China has more people online than any other nation in the world - 253 million, so the webs effect on politics is a huge threat to the state and yet the technology has improved Chinas growth.  
The efforts China puts into censoping the web - 30 000 Chinese secretly police the web full-time.

The government in China started recuiting Internet commentaters, citizens who would write articles and Post comments all over the web in support of the official party line.

Censorship is two things, one which is blocking and the other which is guiding.

Petter Thiel - Founder of Paypal, a revolutionary international money transfer system, a new global currency. Petter Thiel believed Paypal was going to be the new currency and how it would change how the world used and saw money.
He was also a key early investor of Facebook.
Facebook now has 350 million users world wide, if it was a county it would be the third biggest population in the world. 

Paypal:


  • Money can be moved across national borders through abstract cyber space.
  • 2008 it was handling 60 billion dollars in transaction every year.  
  • Origins of Paypal lie in Stanford University. 
The web has led to all kinds of new social groups.
Before the web, extremist were scattered around the world, the web then linked them all, gave them new tools allowing them to seize the initiative. 

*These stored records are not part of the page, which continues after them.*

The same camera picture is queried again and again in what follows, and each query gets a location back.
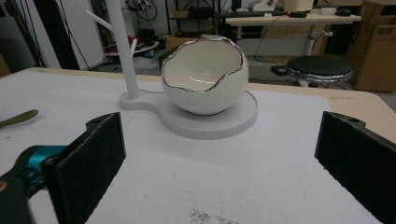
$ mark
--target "table surface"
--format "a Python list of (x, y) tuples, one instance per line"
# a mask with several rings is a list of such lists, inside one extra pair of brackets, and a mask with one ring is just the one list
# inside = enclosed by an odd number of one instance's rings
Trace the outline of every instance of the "table surface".
[[(254, 126), (200, 141), (170, 132), (150, 112), (120, 109), (122, 79), (46, 68), (1, 78), (1, 117), (32, 106), (40, 113), (0, 130), (0, 174), (25, 148), (70, 143), (86, 121), (118, 110), (127, 158), (89, 223), (377, 223), (314, 151), (323, 110), (362, 119), (396, 142), (396, 114), (379, 97), (249, 84), (259, 105)], [(162, 87), (159, 77), (138, 80), (139, 89)], [(56, 222), (46, 191), (29, 203), (37, 223)]]
[(227, 24), (231, 25), (307, 25), (307, 24), (348, 24), (353, 21), (360, 21), (360, 16), (351, 15), (350, 17), (340, 17), (334, 15), (307, 14), (306, 18), (283, 17), (246, 17), (246, 18), (228, 18)]
[[(84, 77), (122, 78), (123, 74), (98, 73), (51, 68), (30, 68), (25, 71), (67, 74)], [(160, 82), (160, 77), (138, 75), (138, 80)], [(325, 97), (333, 112), (348, 115), (366, 122), (366, 128), (396, 143), (396, 113), (377, 95), (366, 91), (344, 91), (315, 89), (293, 86), (249, 83), (248, 88), (254, 91), (273, 91), (297, 93)]]

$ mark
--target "green object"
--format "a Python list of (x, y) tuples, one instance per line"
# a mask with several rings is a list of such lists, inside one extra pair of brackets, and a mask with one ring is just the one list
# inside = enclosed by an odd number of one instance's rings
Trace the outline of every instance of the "green object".
[(2, 120), (2, 121), (0, 121), (0, 128), (6, 127), (8, 125), (22, 123), (28, 119), (33, 118), (37, 114), (38, 114), (38, 110), (33, 109), (33, 110), (26, 111), (24, 113), (21, 113), (13, 118)]

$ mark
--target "white bowl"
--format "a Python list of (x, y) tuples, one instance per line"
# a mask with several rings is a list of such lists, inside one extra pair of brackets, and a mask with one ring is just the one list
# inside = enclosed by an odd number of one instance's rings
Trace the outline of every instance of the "white bowl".
[(238, 101), (248, 85), (248, 61), (230, 39), (203, 35), (180, 46), (162, 64), (162, 83), (175, 105), (214, 115)]

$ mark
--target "floor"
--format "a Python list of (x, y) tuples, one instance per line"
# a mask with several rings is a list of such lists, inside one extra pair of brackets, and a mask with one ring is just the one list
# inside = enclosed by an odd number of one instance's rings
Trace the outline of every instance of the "floor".
[[(160, 65), (158, 62), (158, 57), (163, 54), (163, 51), (157, 50), (154, 54), (154, 58), (147, 59), (142, 57), (134, 58), (134, 68), (137, 74), (159, 76), (160, 75)], [(273, 85), (290, 85), (299, 86), (297, 81), (293, 77), (280, 77), (273, 72), (271, 72), (271, 66), (274, 63), (262, 63), (252, 58), (247, 57), (249, 63), (249, 82), (255, 83), (265, 83)], [(110, 72), (110, 73), (122, 73), (122, 68), (120, 66), (120, 60), (116, 57), (107, 58), (107, 63), (104, 63), (93, 70), (100, 72)], [(319, 85), (318, 88), (328, 88), (328, 89), (338, 89), (353, 91), (353, 88), (348, 82), (330, 85)], [(393, 111), (396, 112), (396, 92), (386, 93), (386, 92), (372, 92), (378, 95), (385, 103), (389, 105)]]

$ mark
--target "stool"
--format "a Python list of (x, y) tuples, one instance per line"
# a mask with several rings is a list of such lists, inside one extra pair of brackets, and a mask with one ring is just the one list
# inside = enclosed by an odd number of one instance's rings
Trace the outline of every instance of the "stool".
[(325, 56), (302, 56), (286, 63), (287, 72), (299, 79), (311, 81), (310, 87), (316, 82), (345, 82), (353, 74), (352, 66), (341, 60)]

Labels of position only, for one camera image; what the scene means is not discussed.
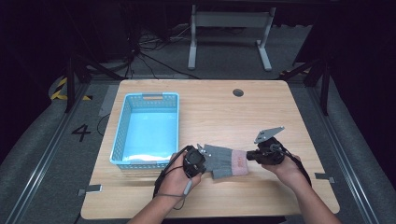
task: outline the metal frame
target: metal frame
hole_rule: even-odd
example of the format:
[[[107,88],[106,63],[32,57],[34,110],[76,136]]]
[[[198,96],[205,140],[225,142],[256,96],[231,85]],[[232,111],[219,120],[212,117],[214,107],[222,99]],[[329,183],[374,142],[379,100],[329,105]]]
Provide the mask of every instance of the metal frame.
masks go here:
[[[191,45],[188,68],[195,69],[197,38],[196,27],[252,27],[263,28],[261,40],[257,40],[257,48],[262,58],[265,71],[272,70],[265,43],[270,33],[271,25],[275,16],[276,8],[271,7],[269,12],[215,12],[197,11],[196,5],[192,5],[191,11]]]
[[[363,186],[361,181],[359,180],[358,176],[356,175],[351,162],[342,146],[334,127],[332,126],[332,122],[330,121],[327,115],[324,115],[321,112],[321,105],[322,102],[319,100],[319,96],[316,93],[313,87],[307,88],[309,97],[314,104],[314,108],[319,115],[322,124],[325,127],[327,134],[329,135],[332,145],[333,145],[333,153],[335,158],[340,165],[341,171],[344,174],[346,182],[349,186],[349,190],[355,199],[356,205],[359,207],[361,211],[361,216],[364,219],[365,223],[379,223],[376,213],[370,204],[366,193],[364,192]]]
[[[62,120],[56,129],[54,135],[52,136],[47,148],[41,157],[38,165],[33,170],[32,174],[29,177],[29,181],[26,183],[26,186],[23,192],[20,195],[20,198],[14,205],[11,213],[9,214],[6,223],[20,223],[23,215],[25,214],[30,202],[33,200],[35,193],[41,185],[42,180],[48,169],[50,168],[50,164],[55,157],[62,137],[64,136],[64,132],[71,120],[74,117],[77,107],[79,103],[82,101],[82,98],[87,91],[89,85],[86,83],[82,83],[77,91],[76,101],[73,101],[74,105],[69,109],[69,111],[64,113]]]

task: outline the blue plastic basket
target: blue plastic basket
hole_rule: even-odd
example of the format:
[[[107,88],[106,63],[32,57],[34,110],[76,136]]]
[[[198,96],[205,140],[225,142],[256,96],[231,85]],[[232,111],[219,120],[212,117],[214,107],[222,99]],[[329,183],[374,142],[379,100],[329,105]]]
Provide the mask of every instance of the blue plastic basket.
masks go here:
[[[128,93],[110,161],[121,169],[161,169],[178,150],[178,94]]]

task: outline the pink cuff
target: pink cuff
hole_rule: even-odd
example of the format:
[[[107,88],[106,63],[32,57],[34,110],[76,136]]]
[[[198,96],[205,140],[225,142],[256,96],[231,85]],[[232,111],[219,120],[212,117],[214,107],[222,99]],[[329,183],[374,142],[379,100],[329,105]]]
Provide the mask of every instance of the pink cuff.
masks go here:
[[[247,175],[248,163],[246,151],[233,150],[231,156],[231,168],[233,175]]]

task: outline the gray glove
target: gray glove
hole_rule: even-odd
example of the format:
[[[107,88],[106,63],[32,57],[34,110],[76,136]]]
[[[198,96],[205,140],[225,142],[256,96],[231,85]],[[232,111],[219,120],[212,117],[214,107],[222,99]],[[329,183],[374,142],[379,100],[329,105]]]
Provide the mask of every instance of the gray glove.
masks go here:
[[[208,172],[213,173],[213,179],[248,174],[246,151],[210,145],[205,145],[203,150],[211,155],[205,157],[204,166]]]

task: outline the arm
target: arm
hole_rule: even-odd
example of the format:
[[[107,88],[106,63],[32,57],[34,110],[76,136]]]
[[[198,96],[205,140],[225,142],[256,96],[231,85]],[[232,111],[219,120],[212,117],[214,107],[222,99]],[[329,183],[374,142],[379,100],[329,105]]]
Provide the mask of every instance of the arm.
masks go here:
[[[291,188],[297,197],[305,223],[341,223],[306,181],[297,165],[286,157],[279,165],[262,165]]]
[[[154,197],[139,213],[136,214],[136,216],[129,220],[128,224],[161,223],[169,212],[184,199],[183,197],[163,196],[183,195],[184,189],[189,182],[189,179],[183,170],[184,156],[185,154],[180,155],[180,157],[178,157],[169,168],[169,171],[158,190],[158,196]],[[192,179],[191,189],[201,182],[201,175],[202,174],[198,174]]]

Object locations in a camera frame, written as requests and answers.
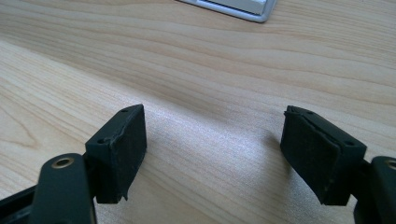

The web acts like a virtual portable homeland.
The concept of a portable homeland refers to how different groups operating in different countries in the world who have similar aims can use the internet as a space that links all of them. So the internet replaces the borders in some of these countires for each of the groups which allows them to link as if they all live in one place.

The most common form of cyber attract is called a denial of services, one computer sends instructions to a network of computer known as a "botnet", these are just ordinary domestic computers that have been hacked and are now under the control of cyper warriors. This network bombards the chosen site with millions of requests, the site goes into meltdown and cannot respond which means no one can access the website, hence denial of service.  

"All you have to do is pick up a newspaper and see if there's any conflict which will tell you if there's any conflict in the cyber world."

At the moment, 1/4 of the planet is connected, what will happen when the remaining 75% comes online? Will the web help us to achieve greater global understanding? Or will we face new dangers that we never even imagined? 

The web confronts the world with both an incredible opportunity and incredible responsibility.  
The question for the future is, how will we use it?